Monday, November 9, 2015

‘Christian’ and Businessman: An Oxymoron?

Seems hard to believe, but more than 34 years ago I moved to Chattanooga to join the staff of an organization then known as Christian Business Men’s Committee (CBMC). I’d been in the newspaper business as an editor and publisher for about 10 years, but the next decades taught me more about the business and professional world than if I’d earned three MBAs.

An expanded edition of Business
At Its Best
 has been released.
The curious thing was that for many people, faith and work seemed diametrically opposed – oxymorons, like “jumbo shrimp,” “seriously funny” or “hurry slowly.” I even heard someone say, “Christian businessman? Make up your mind – which one? You can’t be both.” And yet, my encounters with thousands of people having strong faith who also were very successful in the marketplace proved to me that matters of faith could – and should – intersect with everyday workplace issues and practices.

Through the years I realized some basic truths. Such as, from God’s perspective, there’s no distinction between “sacred” and “secular.” Everything matters to Him. And there aren’t multiple tiers, first and second classes of people when it comes to following Jesus Christ. In fact, Colossians 3:23-24 tells us, “Whatever you do, work at it with all your heart, as working for the Lord, not for men, since you know that you will receive the reward of the inheritance from the Lord as a reward. It is the Lord Christ you are serving.”

One day I was having lunch with a financial planner, a friend from church, and he blurted out, “I’d give anything to work full-time for God.” Without hesitating, I replied, “What makes you think you haven’t already done that?” He’d been seduced by the clergy/missionary vs. “layman” misconception, that to be in “Christian service” for God you must have some kind of formal religious affiliation. Again, the Bible doesn’t make such a distinction. If we’re followers of Christ, we’re all called to serve Him and others in His name, and true faith isn’t a part-time pursuit.

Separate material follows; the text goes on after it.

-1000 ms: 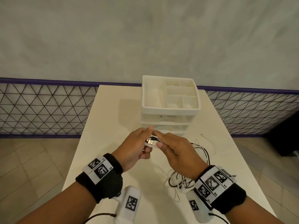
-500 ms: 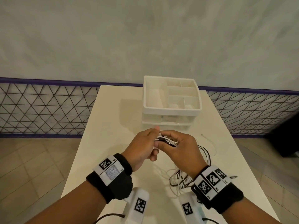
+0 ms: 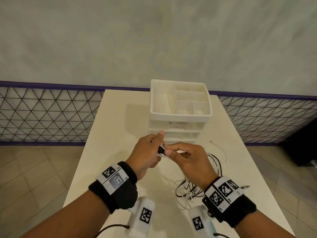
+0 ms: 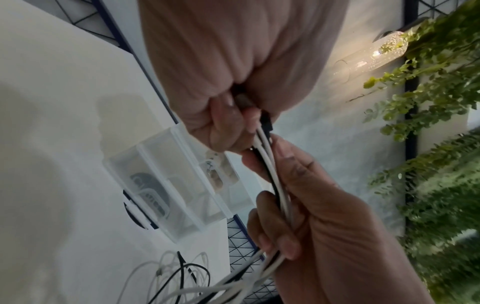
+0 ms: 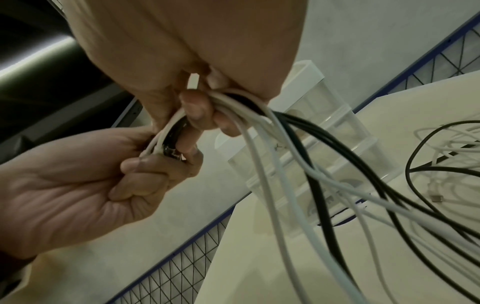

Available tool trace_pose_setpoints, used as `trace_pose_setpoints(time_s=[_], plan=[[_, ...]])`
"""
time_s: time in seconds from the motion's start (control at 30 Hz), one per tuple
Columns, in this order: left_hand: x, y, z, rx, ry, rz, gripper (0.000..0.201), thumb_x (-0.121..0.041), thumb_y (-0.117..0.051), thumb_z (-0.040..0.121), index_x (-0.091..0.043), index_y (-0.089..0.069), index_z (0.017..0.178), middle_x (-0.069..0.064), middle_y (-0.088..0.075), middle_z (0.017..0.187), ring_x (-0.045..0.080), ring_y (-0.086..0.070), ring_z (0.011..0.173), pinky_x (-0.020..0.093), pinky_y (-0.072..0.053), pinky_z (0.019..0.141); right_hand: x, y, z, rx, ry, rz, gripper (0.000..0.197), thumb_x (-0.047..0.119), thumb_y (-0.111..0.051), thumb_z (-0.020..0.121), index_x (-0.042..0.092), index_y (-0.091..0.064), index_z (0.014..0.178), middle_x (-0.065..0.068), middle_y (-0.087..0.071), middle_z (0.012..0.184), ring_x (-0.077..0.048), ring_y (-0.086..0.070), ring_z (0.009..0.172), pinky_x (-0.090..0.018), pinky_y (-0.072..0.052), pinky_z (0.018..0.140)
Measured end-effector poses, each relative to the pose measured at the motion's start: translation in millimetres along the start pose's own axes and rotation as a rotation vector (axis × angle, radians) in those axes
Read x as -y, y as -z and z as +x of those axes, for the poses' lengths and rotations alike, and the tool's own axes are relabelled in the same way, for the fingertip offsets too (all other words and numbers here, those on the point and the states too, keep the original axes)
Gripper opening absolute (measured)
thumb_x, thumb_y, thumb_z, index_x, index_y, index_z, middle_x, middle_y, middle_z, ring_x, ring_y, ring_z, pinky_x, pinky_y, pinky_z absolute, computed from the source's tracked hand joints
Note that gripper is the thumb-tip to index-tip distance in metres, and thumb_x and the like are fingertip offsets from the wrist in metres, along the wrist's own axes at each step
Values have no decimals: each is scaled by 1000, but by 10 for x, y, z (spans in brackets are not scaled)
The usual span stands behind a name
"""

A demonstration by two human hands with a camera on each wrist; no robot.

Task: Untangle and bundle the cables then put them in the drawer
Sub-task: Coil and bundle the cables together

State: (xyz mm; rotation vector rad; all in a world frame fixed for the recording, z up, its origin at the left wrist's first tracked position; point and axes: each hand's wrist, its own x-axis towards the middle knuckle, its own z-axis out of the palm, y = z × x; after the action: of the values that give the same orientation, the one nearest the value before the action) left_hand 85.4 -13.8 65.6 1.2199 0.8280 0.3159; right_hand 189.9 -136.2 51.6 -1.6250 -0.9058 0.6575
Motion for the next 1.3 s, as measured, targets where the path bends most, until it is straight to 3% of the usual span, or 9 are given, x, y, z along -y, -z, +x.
trace_pose_setpoints(time_s=[0.13,0.2,0.3,0.47,0.6,0.73,1.0,1.2,1.3], plan=[[-17,-19,49,-140,-40,137,27,-28,-49,98,-8,-55,80,4,-50,63,14,-39,43,25,-30,43,-14,-16,16,13,-9,-45,20,24,-71,91,23,-73,111,4,-77,79,-5,-56,51,-17,-44,53],[-32,-23,64,-188,-62,163,26,-30,-48,97,-9,-53,82,6,-52,66,18,-40,49,27,-33,46,-11,3,36,45,-9,-129,11,31,-68,93,21,-73,91,1,-71,65,-7,-49,48,-22,-40,51],[-74,-32,26,-69,-52,86,26,-32,-50,99,-9,-55,88,8,-53,68,19,-44,54,29,-38,47,-10,25,75,36,15,-206,36,32,-67,94,20,-66,60,2,-53,48,-5,-38,44,-22,-33,49],[-154,30,-15,45,-66,10,19,-24,-56,99,-7,-60,89,10,-53,70,15,-43,48,24,-34,42,41,32,173,57,31,-172,31,38,-64,94,26,-66,65,11,-41,49,-13,-33,48,-29,-30,50],[-157,0,39,-111,-82,74,17,-23,-55,97,-11,-55,85,12,-57,78,15,-42,50,24,-33,44,78,-42,246,80,45,-225,51,42,-47,102,0,-58,75,4,-43,56,-12,-33,51,-31,-35,55],[-224,5,41,-12,-56,8,24,-28,-57,99,-7,-59,90,13,-57,77,16,-42,49,19,-29,38,109,-2,254,35,110,-242,52,32,-52,102,-6,-47,67,-4,-37,56,-11,-31,51,-21,-29,51],[-236,-6,55,-19,-89,-47,28,-32,-59,98,-5,-57,88,13,-59,79,16,-51,51,22,-36,40,110,2,252,37,162,-390,26,39,-52,101,20,-70,99,-6,-74,85,-25,-66,81,-42,-53,75],[-138,-34,28,-124,-368,209,28,-45,-64,91,-19,-66,80,6,-68,72,16,-55,56,30,-44,52,151,15,292,35,105,-222,27,27,-52,103,21,-67,80,20,-53,52,-1,-47,54,-15,-38,60],[-128,-11,85,-199,-310,188,28,-34,-60,94,-17,-61,71,5,-63,70,19,-52,57,31,-43,55,125,-10,264,51,199,-317,22,31,-49,103,29,-65,88,20,-62,63,-2,-56,61,-20,-43,60]])
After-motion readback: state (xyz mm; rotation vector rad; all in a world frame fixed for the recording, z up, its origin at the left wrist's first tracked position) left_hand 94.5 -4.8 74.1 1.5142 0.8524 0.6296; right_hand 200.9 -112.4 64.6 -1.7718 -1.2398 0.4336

When the apostle Paul wrote, “Slaves, obey your earthly masters with respect and fear, and with sincerity of heart, just as you would obey Christ…. Serve wholeheartedly, as if you were serving the Lord…” (Ephesians 6:5-8), he could just as easily have been addressing employees or workers. And in the next verses Paul challenges “masters” to treat those under them with equal respect and understanding. He could have been writing these words to bosses or CEOs.

This isn’t a message, however, we often hear from the sanctuary. Because many pastors have proceeded directly from college to seminary to the sanctuary, having never experienced the rigors of the contemporary workplace with its stresses, challenges and temptations. You can’t teach above where you’re living.

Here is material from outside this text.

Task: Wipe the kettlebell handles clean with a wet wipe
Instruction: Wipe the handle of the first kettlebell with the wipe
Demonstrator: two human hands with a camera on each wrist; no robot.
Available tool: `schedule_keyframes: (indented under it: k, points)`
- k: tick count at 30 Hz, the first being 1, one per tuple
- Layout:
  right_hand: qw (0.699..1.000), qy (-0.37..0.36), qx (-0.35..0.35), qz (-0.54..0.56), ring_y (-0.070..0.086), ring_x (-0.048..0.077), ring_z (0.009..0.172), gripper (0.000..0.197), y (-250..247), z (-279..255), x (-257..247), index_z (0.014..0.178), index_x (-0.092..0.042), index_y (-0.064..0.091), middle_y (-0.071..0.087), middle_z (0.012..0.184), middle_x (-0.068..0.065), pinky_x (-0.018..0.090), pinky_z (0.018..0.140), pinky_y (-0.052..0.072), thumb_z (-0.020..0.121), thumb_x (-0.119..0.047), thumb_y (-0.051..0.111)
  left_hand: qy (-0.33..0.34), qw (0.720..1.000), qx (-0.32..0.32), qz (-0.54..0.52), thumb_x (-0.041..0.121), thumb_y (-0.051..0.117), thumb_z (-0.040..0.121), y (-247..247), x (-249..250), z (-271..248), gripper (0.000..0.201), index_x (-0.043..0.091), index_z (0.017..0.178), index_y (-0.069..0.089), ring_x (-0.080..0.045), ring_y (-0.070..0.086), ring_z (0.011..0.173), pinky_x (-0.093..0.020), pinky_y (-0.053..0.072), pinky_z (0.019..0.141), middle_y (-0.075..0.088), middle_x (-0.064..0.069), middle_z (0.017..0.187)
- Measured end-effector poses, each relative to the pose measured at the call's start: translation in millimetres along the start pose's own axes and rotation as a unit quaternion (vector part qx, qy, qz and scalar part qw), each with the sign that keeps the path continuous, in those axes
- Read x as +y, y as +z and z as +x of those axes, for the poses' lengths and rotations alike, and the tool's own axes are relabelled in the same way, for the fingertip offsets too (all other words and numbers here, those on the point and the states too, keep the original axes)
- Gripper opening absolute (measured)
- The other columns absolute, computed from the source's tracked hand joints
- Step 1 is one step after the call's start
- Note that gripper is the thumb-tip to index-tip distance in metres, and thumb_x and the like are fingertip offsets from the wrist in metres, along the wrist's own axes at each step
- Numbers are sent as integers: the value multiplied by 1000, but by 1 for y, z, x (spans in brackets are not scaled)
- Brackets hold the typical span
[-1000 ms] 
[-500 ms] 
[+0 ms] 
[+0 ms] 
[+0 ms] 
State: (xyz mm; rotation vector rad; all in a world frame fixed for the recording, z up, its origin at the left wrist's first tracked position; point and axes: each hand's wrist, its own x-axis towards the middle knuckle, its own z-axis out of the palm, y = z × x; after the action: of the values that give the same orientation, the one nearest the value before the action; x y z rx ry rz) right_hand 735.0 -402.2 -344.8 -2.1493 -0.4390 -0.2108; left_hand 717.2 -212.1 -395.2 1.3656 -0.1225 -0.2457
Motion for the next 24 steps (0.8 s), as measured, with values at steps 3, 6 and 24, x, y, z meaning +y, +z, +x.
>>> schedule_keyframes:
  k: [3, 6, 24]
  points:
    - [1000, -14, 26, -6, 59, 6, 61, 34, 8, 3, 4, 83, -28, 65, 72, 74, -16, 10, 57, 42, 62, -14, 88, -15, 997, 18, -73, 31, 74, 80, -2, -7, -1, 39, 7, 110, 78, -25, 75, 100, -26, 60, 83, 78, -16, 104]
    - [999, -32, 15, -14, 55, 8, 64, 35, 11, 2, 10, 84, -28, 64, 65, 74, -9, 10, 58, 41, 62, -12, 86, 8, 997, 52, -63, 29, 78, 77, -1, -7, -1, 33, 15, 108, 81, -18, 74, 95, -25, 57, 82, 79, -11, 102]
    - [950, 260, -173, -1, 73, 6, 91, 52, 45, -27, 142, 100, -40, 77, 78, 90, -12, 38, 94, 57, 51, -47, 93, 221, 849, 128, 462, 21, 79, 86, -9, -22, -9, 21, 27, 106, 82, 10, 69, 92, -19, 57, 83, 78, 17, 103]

Thankfully, since the 1980s there’s been a virtual explosion of books on how the spiritual and the pragmatic can effectively merge. I’ve been involved in writing more than a dozen of them myself. And respected periodicals like the Wall Street Journal, Harvard Business Review, MIT Sloan Management Report and Business Week from time to time acknowledge there’s a place for spirituality in the 21st century workplace.

For this reason, I’ve just re-published a book I wrote about 10 years ago, Business At Its Best: Timeless Wisdom from Proverbs for Today’s Workplace. It’s my contention that the wisdom from the Bible, not only Proverbs but also many other passages in the Scriptures, applies directly to the ever-changing, high-pressure, hyper-competitive marketplace of the 21st century.

At the urging of a good friend, I revised the original text and added 13 new chapters, expanding it to a total of 53 quick reading chapters on topics such as integrity, competition, finances, anger, guidance, communications, leadership, patience, persistence, humility, generosity and teamwork. Even gossip. At the end of each chapter I’ve included several open-ended questions called “Putting It Into Practice,” designed for both introspection and small-group discussions.

I recall one CEO stating that for years he had immersed himself in how-to books and motivational messages, seeking to learn how to become more successful. Then he encountered the Bible and before long realized more wisdom could be gleaned from its pages than all of the other books and tapes he’d spent countless hours listening to and reading. And I wholeheartedly agree.

So, at the risk of seeming a shameless self-promoter, I’d like you to check out Business At Its Best on and hopefully, purchase a copy. As a wise author advised me years ago, “If you’re not willing to promote your own book, then why did you write it?” If you like it, recommend it to family and friends. You might even want to give it to someone as a gift with Christmas approaching.

My favorite verse from Proverbs – my “life verse” – says, “Trust in the Lord with all your heart, and lean not on your own understanding; in all your ways acknowledge him, and he will make your paths straight” (Proverbs 3:5-6). That assurance has certainly proved true in my work and career, as well as in our family. The reason is simple: Eternal truth has no expiration date.